Poster design, illustration2008–present Award winning poster designs for clients ranging from universities and museums to rock bands and non-for-profit organizations.
Concept
A selection of posters designed for a diverse range of clients, unified by a belief in the enduring relevance of print. Despite ongoing predictions that printed materials would fade in the digital era, the political poster—and the poster as a communicative form more broadly—remains vital. Historically and today, posters function as instruments of public address: disseminating ideas, shaping opinion, and mobilizing collective action across political, promotional, and educational contexts. As a medium for social change, the poster records our shared struggles—for justice, for peace, for environmental stewardship, and for liberation—persisting as a powerful visual tool in the public sphere.
Created for the Graphis International Designers for Peace poster collection, this work is a meditation on war's brutal inversion of reality.
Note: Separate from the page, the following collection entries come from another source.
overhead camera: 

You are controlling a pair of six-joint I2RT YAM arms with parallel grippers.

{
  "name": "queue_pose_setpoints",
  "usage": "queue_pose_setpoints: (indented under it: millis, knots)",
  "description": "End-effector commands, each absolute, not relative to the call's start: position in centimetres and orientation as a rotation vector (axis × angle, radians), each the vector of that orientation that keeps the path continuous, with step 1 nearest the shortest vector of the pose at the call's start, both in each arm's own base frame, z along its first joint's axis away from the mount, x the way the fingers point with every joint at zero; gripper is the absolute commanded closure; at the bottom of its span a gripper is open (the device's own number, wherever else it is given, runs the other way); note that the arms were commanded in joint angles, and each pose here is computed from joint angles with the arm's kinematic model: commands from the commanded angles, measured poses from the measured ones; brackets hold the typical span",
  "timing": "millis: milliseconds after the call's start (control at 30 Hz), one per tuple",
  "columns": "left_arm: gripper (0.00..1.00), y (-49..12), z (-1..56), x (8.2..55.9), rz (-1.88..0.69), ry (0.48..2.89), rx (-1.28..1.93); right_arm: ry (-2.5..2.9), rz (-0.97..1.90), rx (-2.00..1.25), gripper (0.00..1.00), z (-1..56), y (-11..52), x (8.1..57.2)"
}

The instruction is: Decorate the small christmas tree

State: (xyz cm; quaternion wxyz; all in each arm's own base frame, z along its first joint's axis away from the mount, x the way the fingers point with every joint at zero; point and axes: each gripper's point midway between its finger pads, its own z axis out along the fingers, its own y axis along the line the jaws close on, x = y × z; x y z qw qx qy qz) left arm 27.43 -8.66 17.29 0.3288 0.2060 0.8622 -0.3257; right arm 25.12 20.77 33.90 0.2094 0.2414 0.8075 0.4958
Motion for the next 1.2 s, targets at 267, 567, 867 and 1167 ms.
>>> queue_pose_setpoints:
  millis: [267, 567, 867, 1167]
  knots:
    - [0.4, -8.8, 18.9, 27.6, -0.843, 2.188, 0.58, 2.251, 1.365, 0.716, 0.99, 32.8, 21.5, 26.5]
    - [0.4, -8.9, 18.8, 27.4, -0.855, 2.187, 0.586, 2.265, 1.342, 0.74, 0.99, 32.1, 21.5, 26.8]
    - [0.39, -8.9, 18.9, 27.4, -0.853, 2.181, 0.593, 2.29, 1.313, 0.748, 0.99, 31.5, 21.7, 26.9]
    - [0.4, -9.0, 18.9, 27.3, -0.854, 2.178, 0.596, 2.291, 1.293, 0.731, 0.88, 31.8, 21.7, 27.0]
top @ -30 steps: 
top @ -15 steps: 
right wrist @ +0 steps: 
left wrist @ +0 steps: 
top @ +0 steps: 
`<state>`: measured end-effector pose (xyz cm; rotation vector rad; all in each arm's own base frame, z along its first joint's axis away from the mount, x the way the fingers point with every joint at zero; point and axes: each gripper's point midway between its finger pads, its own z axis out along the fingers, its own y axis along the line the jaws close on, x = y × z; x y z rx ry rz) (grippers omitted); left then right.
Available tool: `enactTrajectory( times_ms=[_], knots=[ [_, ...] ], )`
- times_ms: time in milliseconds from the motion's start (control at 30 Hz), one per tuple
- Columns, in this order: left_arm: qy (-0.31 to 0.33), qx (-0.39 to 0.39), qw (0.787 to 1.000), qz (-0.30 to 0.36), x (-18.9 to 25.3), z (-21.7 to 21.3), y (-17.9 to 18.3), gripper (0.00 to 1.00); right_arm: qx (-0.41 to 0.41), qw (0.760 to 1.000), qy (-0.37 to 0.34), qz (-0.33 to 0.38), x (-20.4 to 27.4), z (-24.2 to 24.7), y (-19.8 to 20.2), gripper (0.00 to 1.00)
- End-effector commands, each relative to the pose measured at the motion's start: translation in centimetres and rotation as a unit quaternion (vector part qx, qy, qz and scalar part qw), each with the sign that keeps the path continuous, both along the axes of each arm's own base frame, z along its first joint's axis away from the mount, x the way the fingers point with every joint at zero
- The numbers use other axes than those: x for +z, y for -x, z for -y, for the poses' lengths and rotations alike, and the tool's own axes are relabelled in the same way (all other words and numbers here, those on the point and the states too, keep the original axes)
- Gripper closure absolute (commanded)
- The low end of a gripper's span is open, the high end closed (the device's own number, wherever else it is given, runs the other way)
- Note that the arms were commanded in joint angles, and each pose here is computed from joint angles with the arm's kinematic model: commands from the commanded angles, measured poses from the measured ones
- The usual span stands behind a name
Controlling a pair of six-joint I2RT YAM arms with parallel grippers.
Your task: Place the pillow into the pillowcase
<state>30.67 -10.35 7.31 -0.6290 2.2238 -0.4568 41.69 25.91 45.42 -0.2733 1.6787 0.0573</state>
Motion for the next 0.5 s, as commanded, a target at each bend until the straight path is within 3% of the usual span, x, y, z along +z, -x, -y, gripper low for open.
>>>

Inspired by Ukrainian philosopher Volodymyr Yermolenko, who at the time of this submission remains fighting in Kyiv, who writes: "A window is not a window. It's a danger. If your surroundings are shelled, glass can wound or kill you...Light is not light. Better switch it off after the sunset to avoid being turned into a target..." In this work, the window's shadow here doubles as both a sniper's crosshairs and nuclear blast shadow (a shadow scorched into materials by the blinding light of an atomic bomb).